To regain Golan, which Syria lost after attacking Israel in 1967, Assad would additionally be required to sever his political and military bonds with Iran and withdraw his political and military support from the terrorist organizations, Hizballah, Hamas, Islamic Jihad and the fringe groups based in Damascus.
Politically, partial Israeli withdrawal to the Ridge Line would restore to Syria the 1,200 square kilometers of Golan land held by Israel and dismantle nearly all of the Israeli communities established there in 43 years with their 20,000 Jewish dwellers. Tactically, it would leave the Israeli army well placed to swiftly recapture the Golan in any exigency.
The high rocky plateau is a major strategic asset
DEBKA-Net-Weekly's researchers and staff have prepared a wide-ranging analysis of the disproportionately large geopolitical importance of this small rocky plateau and the strategic options available to Israel and Syria – with accompanying maps as illustrations.
Since 1967, Israel has controlled 1,200 square kilometers of the Golan's 1,800 kilometers, with only a brief interruption. In 1974, an armistice agreement restored the Golan town of Quneitra to Syria and installed a UN Observer Force – UNDOF between the two armies.
The tiny enclave is enclosed by the Mount Hermon ridge in the north (part of which is in Israeli hands), the Jordan River and Sea of Galilee in the west and the Rakkad and Yarmouk Rivers to the south. Northeast of the Hermon is a chain of inactive volcanic cones whose past eruptions have endowed the territory with its fertile volcanic soil.

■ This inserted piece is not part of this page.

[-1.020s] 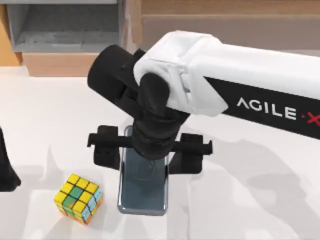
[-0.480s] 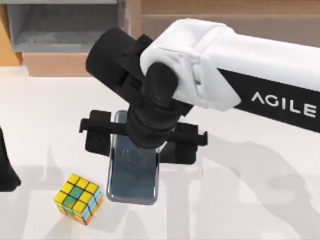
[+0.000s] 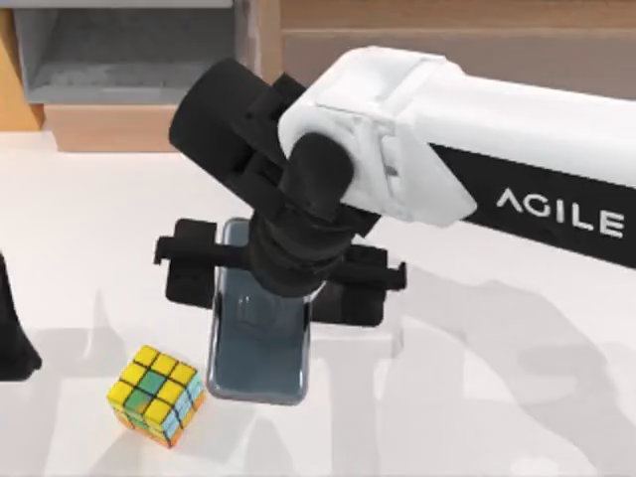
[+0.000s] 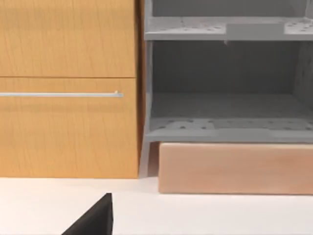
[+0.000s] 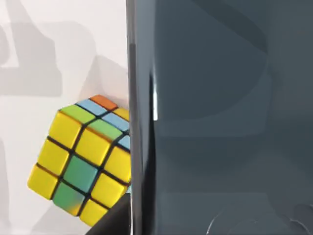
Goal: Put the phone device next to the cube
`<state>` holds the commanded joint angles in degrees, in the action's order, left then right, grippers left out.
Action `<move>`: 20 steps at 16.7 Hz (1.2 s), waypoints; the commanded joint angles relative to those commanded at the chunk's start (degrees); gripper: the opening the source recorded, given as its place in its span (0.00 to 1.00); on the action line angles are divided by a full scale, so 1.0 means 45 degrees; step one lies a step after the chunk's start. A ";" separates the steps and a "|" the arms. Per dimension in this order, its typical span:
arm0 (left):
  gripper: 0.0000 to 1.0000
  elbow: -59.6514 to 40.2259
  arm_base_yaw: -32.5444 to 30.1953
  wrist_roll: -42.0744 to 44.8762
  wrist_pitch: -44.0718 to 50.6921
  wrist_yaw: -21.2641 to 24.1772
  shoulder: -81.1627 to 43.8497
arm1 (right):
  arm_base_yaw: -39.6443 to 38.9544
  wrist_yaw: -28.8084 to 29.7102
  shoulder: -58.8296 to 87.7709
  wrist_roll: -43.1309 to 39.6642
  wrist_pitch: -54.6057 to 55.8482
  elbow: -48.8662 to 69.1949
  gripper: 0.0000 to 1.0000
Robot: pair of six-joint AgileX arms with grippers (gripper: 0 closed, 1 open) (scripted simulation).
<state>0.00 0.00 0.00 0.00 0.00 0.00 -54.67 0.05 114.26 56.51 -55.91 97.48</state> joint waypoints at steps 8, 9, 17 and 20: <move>1.00 0.0000 0.0000 0.0000 0.0000 0.0000 0.0000 | 0.0007 0.0097 0.1078 -0.0115 0.0425 -0.1040 0.00; 1.00 0.0000 0.0000 0.0000 0.0000 0.0000 0.0000 | 0.0007 0.0110 0.1303 -0.0127 0.0455 -0.1234 0.00; 1.00 0.0000 0.0000 0.0000 0.0000 0.0000 0.0000 | 0.0010 0.0161 0.2234 -0.0156 0.0520 -0.2043 0.00; 1.00 0.0000 0.0000 0.0000 0.0000 0.0000 0.0000 | 0.0010 0.0161 0.2234 -0.0156 0.0520 -0.2043 0.08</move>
<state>0.00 0.00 0.00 0.00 0.00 0.00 -54.62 0.77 124.31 55.80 -53.57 88.29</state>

Shaped like an elongated egg, the Golan is 62 kilometers long from north to south. At its narrowest point in the north – between Majd al Shams and the Jordan River – it is just 12 kilometers across; its central bulge is 26 kilometers broad, narrowing again toward the south.
The Hermon peak, controlled by Syria, is roughly 2.800 meters high. The highest slope in Israel's hands, called the "Snow Observatory," rises to approximately 2,300 meters and houses an early warning station.

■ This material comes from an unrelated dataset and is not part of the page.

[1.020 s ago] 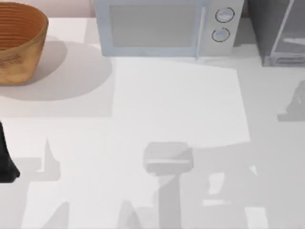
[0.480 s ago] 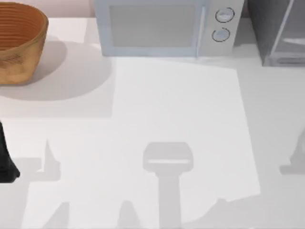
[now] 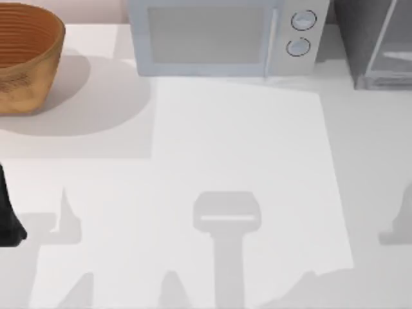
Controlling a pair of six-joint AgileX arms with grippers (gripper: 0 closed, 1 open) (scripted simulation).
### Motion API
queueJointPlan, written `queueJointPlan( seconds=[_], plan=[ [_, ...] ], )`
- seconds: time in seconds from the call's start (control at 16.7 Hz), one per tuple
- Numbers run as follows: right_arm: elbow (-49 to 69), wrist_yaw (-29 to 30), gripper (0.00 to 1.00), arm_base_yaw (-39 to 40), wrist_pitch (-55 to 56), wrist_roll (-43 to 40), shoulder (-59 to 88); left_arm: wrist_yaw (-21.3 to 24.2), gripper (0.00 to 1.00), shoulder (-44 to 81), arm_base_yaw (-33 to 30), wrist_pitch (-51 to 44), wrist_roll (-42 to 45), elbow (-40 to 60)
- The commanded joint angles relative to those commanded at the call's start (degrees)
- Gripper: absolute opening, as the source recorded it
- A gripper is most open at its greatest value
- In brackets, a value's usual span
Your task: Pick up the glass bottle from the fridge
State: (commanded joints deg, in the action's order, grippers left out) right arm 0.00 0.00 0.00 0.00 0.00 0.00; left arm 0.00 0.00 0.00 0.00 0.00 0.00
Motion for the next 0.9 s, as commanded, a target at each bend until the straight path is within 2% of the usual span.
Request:
queueJointPlan(
  seconds=[0.18, 0.36, 0.54, 0.9],
  plan=[
    [0.1, 0.69, 0.0, 0.59, 0.85, 0.18, 0.99, 0.0, 1.0, 0.0, 0.0, 0.0, 0.0, 0.0],
    [-0.05, 6.36, 0.0, 6.26, 6.09, 0.7, 6.43, 0.0, 1.0, 0.0, 0.0, 0.0, 0.0, 0.0],
    [-0.48, 17.35, 0.0, 17.22, 14.41, 1.76, 15.91, 0.0, 1.0, 0.0, 0.0, 0.0, 0.0, 0.0],
    [-1.75, 45.18, 0.0, 44.89, 32.78, 4.78, 37.86, 0.0, 1.0, 0.0, 0.0, 0.0, 0.0, 0.0]
  ],
)
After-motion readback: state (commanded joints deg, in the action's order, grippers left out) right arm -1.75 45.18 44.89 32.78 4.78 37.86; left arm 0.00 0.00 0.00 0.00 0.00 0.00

From there, the high tableland drops down to the southwest. The northern and central mountains, where most of Israel's defense lines and army positions are located, are roughly 1,000-1,200 meters high, forming a gradient that dips down and levels out 250 meters above sea level over the Sea of Galilee, dropping sharply from there down to the Jordan River in the West and the Yarmouk River in the south.
The Hill Line is a natural tank barrier
Part of this gradient is composed of the rocky cliffs of The Ridge Line, a formidable barrier to passage in and out of the Golan.

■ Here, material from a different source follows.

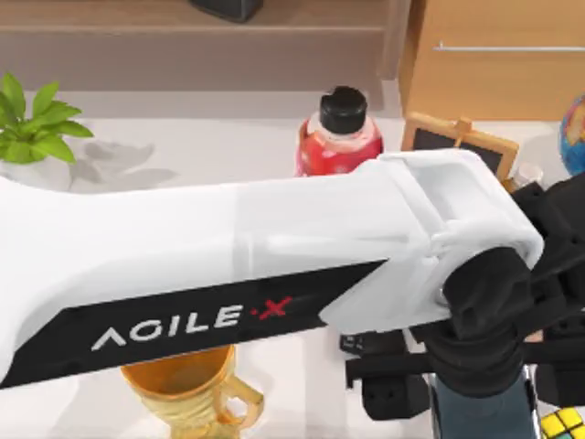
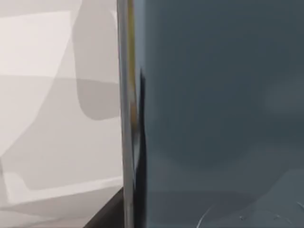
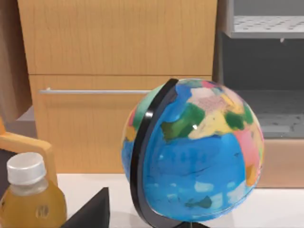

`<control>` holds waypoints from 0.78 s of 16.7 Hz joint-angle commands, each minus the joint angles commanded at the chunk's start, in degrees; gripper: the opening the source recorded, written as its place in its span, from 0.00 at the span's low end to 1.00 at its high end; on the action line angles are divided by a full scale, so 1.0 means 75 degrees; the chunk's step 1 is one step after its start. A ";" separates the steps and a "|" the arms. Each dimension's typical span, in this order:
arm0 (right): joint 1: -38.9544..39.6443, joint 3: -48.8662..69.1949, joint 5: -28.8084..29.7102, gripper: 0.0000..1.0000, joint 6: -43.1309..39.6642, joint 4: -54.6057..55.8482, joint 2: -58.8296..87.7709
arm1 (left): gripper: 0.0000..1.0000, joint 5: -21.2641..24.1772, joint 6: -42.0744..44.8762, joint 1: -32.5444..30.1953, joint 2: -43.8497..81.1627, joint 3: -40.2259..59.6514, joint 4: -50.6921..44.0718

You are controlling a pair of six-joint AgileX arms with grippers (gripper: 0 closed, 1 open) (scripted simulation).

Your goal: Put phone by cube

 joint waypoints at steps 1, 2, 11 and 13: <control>0.0000 0.0000 0.0000 1.00 0.0000 0.0000 0.0000 | 0.00 0.0001 -0.0001 -0.0004 -0.0006 -0.0012 0.0042; 0.0000 0.0000 0.0000 1.00 0.0000 0.0000 0.0000 | 0.00 0.0001 -0.0001 -0.0006 -0.0003 -0.0031 0.0083; 0.0000 0.0000 0.0000 1.00 0.0000 0.0000 0.0000 | 0.00 -0.0042 0.0001 0.0025 0.0368 -0.0458 0.0405; 0.0000 0.0000 0.0000 1.00 0.0000 0.0000 0.0000 | 0.00 -0.0063 0.0003 0.0049 0.0555 -0.0627 0.0461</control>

The eastern face of the Golan opposite Syria forms a watershed beginning in the Hermon and descending southward along a nearly continuous ridge-line up to Tel Fares in the central Golan. This second barrier is known to the military as The Hill Line, control of which offers tactical advantages.
From one side, it offers a clear vista of the forty kilometers up to the western outskirts of Damascus; from the other, it commands the soft center of Israeli-held Golan, where most of the Jewish communities are located outside Syria's line of vision and high trajectory fire.
This Hill Line is a natural barrier against tanks. Any Syrian armored forces trying to recapture the Golan would have to circle around on lower ground under the guns perched overhead.
Between 1948 and 1967, the Golan towered over the Huleh Valley and Sea of Galilee and was a source of Syrian military harassment. Its annexation on December 14, 1981 was seen as vital to securing northern Israel – although this act never won international recognition.
The Israeli prime minister is preparing now to move on and revise that assessment.